Originally Posted by
svartnik
Foods do not not quicken my pulse. Liquid refreshments do! Especially the ones that put hair on your chest.
Active? Provided you have the same definition for active, what you state is equivalent to saying Fusilli executes the event expressed by the verb.
Okay, they may be not active verbs as such. Rather, they are anti-passives.
An ergative verb can be used both in the active and passive voice.
An ergative verb that is used intrinsically transitively is called a pseudo-intransitive. A pseudo-intransitive verb expresses the facility of a participant to undergo a process.
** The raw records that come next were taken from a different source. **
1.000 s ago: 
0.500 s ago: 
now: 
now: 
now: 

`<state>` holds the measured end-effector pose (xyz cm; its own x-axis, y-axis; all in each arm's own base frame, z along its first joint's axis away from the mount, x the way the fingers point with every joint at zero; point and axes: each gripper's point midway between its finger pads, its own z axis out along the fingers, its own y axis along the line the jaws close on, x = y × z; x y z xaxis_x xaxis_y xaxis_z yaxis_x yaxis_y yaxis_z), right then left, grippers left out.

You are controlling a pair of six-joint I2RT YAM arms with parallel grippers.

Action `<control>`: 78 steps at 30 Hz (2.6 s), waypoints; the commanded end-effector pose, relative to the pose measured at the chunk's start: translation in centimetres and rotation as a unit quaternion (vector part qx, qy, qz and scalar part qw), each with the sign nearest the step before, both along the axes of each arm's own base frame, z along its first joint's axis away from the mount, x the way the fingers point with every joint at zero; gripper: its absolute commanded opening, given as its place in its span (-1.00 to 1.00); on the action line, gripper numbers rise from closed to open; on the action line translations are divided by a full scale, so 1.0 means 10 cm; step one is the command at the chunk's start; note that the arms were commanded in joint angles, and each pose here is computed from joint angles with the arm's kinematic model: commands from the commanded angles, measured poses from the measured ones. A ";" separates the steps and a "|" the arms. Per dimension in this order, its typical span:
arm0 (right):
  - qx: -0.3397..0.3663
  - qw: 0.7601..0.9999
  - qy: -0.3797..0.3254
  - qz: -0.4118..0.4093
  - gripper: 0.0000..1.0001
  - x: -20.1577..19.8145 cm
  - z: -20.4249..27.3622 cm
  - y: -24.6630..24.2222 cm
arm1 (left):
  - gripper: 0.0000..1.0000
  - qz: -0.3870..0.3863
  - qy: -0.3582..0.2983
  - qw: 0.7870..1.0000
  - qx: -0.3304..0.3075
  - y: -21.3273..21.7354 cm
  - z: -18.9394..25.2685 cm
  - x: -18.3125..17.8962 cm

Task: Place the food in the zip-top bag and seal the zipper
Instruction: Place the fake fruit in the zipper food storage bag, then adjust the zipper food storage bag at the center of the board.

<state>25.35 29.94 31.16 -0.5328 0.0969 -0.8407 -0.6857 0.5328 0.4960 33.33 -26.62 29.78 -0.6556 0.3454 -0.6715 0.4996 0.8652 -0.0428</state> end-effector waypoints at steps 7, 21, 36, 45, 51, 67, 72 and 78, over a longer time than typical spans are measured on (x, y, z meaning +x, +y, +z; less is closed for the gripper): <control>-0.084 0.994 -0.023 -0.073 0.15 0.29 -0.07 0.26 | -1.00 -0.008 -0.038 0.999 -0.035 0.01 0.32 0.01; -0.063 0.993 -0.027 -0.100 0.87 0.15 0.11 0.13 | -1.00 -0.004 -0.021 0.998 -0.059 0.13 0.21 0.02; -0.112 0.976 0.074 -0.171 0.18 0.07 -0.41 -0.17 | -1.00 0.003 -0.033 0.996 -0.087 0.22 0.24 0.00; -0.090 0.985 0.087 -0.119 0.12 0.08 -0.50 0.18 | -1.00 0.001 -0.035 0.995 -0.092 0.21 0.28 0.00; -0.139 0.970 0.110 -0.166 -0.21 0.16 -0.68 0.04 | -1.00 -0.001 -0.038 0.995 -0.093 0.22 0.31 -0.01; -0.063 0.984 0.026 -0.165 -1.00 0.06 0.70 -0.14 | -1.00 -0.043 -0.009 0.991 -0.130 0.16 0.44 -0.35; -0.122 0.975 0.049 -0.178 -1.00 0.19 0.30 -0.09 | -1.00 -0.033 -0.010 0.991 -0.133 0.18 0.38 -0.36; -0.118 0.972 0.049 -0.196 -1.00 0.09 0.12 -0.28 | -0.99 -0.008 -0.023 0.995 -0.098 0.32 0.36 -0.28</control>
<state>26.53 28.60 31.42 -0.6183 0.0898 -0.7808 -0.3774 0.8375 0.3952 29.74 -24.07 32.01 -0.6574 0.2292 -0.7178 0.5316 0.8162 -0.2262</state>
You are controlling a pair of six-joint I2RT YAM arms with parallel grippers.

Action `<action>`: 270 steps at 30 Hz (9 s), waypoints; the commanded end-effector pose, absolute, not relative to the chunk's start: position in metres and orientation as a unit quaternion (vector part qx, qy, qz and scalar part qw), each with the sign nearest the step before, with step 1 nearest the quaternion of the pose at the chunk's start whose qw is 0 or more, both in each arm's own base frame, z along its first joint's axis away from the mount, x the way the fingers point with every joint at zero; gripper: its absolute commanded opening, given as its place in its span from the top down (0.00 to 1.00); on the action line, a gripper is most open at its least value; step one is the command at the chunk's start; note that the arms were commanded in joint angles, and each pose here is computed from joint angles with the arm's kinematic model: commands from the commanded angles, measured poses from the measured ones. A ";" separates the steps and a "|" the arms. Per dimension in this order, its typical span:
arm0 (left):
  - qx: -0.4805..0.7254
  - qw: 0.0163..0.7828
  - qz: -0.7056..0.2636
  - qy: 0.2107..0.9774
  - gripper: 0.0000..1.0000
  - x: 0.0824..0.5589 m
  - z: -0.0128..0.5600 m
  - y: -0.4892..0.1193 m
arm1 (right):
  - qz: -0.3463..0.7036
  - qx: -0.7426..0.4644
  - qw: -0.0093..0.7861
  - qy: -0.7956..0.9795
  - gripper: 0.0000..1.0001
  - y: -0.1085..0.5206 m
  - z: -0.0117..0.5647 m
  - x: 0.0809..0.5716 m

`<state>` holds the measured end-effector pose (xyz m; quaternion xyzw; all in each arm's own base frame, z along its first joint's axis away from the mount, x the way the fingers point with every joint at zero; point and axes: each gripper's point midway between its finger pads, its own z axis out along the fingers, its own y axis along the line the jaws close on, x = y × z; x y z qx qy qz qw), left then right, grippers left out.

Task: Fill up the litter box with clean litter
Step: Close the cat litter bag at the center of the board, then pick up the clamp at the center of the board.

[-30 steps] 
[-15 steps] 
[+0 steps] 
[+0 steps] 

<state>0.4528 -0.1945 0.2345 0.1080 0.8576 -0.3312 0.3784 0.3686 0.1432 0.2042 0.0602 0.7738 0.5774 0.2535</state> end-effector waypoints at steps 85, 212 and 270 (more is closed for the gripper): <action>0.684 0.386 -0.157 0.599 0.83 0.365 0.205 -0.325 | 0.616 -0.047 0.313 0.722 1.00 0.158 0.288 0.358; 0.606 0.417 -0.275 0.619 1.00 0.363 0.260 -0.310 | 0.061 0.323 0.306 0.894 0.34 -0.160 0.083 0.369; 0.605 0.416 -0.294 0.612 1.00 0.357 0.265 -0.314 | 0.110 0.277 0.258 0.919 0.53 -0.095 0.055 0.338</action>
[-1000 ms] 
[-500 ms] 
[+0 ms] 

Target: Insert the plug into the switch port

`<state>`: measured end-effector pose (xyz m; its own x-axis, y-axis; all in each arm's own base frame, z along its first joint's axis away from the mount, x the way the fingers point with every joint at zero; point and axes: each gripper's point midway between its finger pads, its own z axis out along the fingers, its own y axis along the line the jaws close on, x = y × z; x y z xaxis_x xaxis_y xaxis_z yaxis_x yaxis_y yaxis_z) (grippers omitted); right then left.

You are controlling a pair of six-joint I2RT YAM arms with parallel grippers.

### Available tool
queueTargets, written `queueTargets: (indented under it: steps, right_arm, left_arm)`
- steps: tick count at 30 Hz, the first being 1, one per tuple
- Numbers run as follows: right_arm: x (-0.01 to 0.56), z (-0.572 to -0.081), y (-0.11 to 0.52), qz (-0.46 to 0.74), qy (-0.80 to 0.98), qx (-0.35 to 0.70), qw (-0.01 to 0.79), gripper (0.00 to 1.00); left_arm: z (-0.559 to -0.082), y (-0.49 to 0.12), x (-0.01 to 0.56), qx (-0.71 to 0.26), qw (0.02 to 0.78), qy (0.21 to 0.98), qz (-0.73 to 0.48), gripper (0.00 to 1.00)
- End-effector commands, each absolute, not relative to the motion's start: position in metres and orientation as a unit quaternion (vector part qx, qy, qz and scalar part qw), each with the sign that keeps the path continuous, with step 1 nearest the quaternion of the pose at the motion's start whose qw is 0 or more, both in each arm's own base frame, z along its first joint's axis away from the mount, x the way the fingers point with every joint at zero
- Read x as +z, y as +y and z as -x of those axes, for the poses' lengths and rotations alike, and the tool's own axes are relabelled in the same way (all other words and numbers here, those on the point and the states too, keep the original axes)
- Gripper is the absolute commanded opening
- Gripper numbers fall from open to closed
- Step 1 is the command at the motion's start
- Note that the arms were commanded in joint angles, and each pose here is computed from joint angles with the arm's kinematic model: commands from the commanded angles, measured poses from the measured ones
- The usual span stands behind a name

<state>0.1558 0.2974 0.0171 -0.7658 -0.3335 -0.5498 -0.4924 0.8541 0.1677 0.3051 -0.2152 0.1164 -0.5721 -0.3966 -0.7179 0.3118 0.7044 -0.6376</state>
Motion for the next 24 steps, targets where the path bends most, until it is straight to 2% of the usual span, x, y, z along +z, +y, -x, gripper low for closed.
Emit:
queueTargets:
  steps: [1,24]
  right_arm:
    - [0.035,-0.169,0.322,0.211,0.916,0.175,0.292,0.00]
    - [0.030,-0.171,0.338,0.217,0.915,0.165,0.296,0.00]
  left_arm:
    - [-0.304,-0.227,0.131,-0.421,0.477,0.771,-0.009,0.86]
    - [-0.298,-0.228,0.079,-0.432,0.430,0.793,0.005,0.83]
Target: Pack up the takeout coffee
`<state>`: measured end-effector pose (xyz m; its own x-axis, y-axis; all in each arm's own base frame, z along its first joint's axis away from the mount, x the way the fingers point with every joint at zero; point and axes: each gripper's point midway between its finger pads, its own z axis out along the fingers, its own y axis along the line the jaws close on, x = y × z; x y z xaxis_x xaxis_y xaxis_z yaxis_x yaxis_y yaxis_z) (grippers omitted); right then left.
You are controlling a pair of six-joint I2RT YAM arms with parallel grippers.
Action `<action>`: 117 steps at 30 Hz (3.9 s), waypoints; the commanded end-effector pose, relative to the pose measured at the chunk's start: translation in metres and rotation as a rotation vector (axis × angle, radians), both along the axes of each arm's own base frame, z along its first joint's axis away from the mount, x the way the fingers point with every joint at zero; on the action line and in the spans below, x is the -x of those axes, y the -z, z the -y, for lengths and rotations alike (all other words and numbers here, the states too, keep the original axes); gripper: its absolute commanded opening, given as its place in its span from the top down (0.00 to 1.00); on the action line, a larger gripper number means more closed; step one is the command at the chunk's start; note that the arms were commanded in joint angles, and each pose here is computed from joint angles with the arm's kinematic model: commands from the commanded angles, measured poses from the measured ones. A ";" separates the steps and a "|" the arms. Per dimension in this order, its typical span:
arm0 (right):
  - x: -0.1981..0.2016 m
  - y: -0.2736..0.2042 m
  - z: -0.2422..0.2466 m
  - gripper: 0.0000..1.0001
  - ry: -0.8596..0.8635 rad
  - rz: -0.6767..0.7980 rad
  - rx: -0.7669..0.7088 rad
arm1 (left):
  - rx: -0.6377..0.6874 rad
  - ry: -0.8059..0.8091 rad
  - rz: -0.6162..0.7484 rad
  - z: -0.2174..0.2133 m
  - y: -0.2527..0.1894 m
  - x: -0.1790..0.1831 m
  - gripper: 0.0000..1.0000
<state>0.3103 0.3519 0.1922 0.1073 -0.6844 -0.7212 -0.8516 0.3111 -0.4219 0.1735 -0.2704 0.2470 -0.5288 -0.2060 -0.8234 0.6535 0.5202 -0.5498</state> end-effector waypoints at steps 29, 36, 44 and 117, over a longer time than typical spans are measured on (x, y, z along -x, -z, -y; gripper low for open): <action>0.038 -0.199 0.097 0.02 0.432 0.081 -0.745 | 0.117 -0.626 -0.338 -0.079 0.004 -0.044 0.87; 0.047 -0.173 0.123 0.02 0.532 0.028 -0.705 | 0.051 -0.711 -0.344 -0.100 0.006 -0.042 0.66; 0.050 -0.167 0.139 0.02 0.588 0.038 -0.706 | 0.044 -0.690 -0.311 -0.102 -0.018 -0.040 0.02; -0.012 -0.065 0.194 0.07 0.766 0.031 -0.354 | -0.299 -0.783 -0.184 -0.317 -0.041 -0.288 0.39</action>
Pseudo-intransitive ergative verbs differ from other intransitive verbs in the following ways:
- they tend to occur in the present tense
Fusilli bakes well in casseroles. - they express a general property of the entity to undergo the process in question
- they are used with a cause implied but without the ability of an agent to be added in a by-phrase
Fusilli bakes well in casseroles by the cook. - there is no corresponding transitive construction, either active or passive, that exactly expresses the same meaning as these intransitives do
Fusilli bakes vegetables well in casseroles.
Fusilli is baked well in casseroles. - they are accompanied by negation, or a modal (often will/won’t), or an adverb such as easily, well, any of which specify the propensity or otherwise of the thing to undergo the process
Fusilli bakes well in casseroles.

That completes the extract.